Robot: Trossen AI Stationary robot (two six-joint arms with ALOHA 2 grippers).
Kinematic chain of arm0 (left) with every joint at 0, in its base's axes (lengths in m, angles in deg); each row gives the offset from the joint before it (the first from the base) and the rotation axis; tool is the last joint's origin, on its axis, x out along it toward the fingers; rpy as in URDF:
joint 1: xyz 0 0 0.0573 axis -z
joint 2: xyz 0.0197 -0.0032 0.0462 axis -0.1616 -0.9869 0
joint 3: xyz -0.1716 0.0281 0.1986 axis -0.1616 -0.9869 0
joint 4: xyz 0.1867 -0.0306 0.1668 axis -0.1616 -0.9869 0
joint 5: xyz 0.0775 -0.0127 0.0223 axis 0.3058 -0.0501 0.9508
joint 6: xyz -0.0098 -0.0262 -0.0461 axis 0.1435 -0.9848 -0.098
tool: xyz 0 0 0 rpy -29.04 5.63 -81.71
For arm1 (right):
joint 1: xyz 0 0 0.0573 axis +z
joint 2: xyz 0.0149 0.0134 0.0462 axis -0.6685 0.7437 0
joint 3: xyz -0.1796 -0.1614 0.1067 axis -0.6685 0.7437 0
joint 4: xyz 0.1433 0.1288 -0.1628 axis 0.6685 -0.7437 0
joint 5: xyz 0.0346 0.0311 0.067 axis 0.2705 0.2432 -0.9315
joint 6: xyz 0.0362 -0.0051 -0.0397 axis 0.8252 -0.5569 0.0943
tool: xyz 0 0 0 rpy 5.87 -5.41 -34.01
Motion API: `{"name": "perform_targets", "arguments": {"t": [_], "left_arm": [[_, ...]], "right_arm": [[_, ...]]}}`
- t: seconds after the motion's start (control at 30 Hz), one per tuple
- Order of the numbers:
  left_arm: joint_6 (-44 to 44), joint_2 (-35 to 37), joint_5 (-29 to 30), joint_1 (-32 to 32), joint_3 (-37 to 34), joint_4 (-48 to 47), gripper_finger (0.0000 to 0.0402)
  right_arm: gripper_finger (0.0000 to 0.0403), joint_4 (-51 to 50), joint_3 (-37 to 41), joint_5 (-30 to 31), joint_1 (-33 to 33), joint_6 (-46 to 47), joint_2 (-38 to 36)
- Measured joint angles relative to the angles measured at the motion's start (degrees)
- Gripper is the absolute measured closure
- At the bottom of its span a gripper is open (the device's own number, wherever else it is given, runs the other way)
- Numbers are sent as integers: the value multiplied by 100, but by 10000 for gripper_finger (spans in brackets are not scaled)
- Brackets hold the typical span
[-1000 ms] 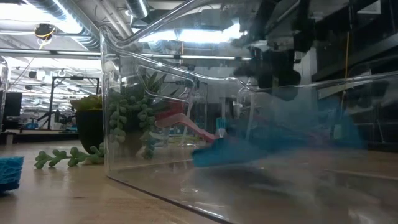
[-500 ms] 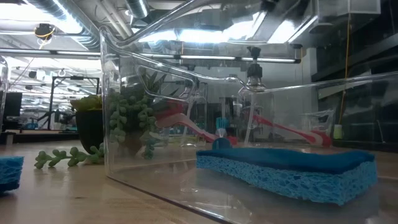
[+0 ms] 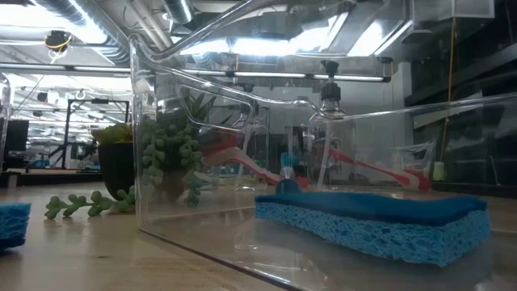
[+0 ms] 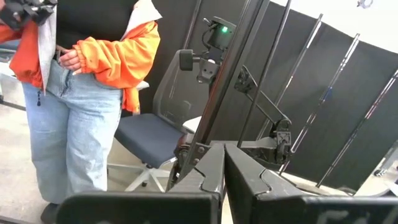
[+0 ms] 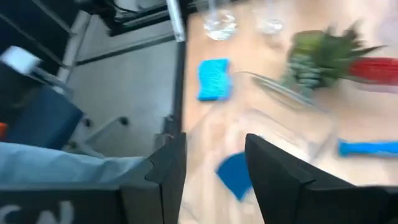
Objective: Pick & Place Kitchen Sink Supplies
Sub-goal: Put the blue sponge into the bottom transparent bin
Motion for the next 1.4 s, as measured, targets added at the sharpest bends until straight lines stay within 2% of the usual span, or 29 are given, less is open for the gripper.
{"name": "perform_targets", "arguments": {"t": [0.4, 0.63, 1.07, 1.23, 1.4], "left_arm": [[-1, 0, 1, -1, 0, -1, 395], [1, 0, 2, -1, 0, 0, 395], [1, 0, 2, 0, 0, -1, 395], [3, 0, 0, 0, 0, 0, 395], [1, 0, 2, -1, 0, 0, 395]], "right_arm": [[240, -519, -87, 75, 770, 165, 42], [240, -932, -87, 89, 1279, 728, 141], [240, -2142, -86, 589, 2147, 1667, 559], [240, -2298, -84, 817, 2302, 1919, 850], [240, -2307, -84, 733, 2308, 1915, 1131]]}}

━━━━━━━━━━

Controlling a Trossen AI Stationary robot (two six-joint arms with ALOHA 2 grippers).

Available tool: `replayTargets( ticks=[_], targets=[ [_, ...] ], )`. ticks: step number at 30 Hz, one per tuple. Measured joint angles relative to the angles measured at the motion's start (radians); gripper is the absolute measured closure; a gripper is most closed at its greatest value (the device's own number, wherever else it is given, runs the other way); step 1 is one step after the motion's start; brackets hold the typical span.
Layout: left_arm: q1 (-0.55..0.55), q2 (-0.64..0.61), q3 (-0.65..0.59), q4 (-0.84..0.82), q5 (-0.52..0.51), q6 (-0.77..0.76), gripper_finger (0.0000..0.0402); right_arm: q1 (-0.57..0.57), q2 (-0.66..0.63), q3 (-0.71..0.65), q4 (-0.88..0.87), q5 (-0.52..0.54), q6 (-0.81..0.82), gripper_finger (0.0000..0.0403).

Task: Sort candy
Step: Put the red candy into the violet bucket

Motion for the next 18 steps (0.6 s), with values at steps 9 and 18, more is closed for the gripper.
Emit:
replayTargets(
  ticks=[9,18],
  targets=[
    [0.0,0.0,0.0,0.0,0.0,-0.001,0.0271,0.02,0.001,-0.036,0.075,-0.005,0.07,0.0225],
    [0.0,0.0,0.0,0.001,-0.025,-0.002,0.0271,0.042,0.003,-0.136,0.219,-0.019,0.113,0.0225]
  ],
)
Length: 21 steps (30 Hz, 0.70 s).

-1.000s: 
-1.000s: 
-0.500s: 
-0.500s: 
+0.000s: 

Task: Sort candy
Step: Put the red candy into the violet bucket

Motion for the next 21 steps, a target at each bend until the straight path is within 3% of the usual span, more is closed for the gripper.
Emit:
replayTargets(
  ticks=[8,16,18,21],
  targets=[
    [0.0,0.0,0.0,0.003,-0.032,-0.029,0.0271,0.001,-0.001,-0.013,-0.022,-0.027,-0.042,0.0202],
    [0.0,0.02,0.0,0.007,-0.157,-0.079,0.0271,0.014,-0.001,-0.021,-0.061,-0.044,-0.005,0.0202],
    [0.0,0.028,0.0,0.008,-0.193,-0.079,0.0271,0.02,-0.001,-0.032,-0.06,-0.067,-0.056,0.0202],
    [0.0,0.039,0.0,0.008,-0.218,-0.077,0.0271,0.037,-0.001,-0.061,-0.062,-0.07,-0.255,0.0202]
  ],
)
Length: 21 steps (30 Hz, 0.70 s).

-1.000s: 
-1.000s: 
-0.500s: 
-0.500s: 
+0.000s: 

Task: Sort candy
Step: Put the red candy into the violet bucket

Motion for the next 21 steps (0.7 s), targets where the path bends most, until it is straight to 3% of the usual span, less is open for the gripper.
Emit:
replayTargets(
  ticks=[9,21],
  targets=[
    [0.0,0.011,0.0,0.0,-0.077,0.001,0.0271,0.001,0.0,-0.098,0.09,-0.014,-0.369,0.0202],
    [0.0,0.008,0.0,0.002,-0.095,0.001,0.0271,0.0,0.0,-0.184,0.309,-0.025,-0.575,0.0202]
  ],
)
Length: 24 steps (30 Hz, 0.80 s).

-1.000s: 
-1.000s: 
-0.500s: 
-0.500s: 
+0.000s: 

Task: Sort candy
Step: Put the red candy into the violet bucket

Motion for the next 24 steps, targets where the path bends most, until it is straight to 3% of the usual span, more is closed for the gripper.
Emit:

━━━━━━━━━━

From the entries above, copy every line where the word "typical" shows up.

## Your solution
- Brackets hold the typical span
Available tool: `replayTargets( ticks=[_], targets=[ [_, ...] ], )`. ticks: step number at 30 Hz, one per tuple. Measured joint angles relative to the angles measured at the motion's start (radians); gripper is the absolute measured closure; a gripper is most closed at its greatest value (the device's own number, wherever else it is given, runs the other way); step 1 is one step after the motion's start; brackets hold the typical span.

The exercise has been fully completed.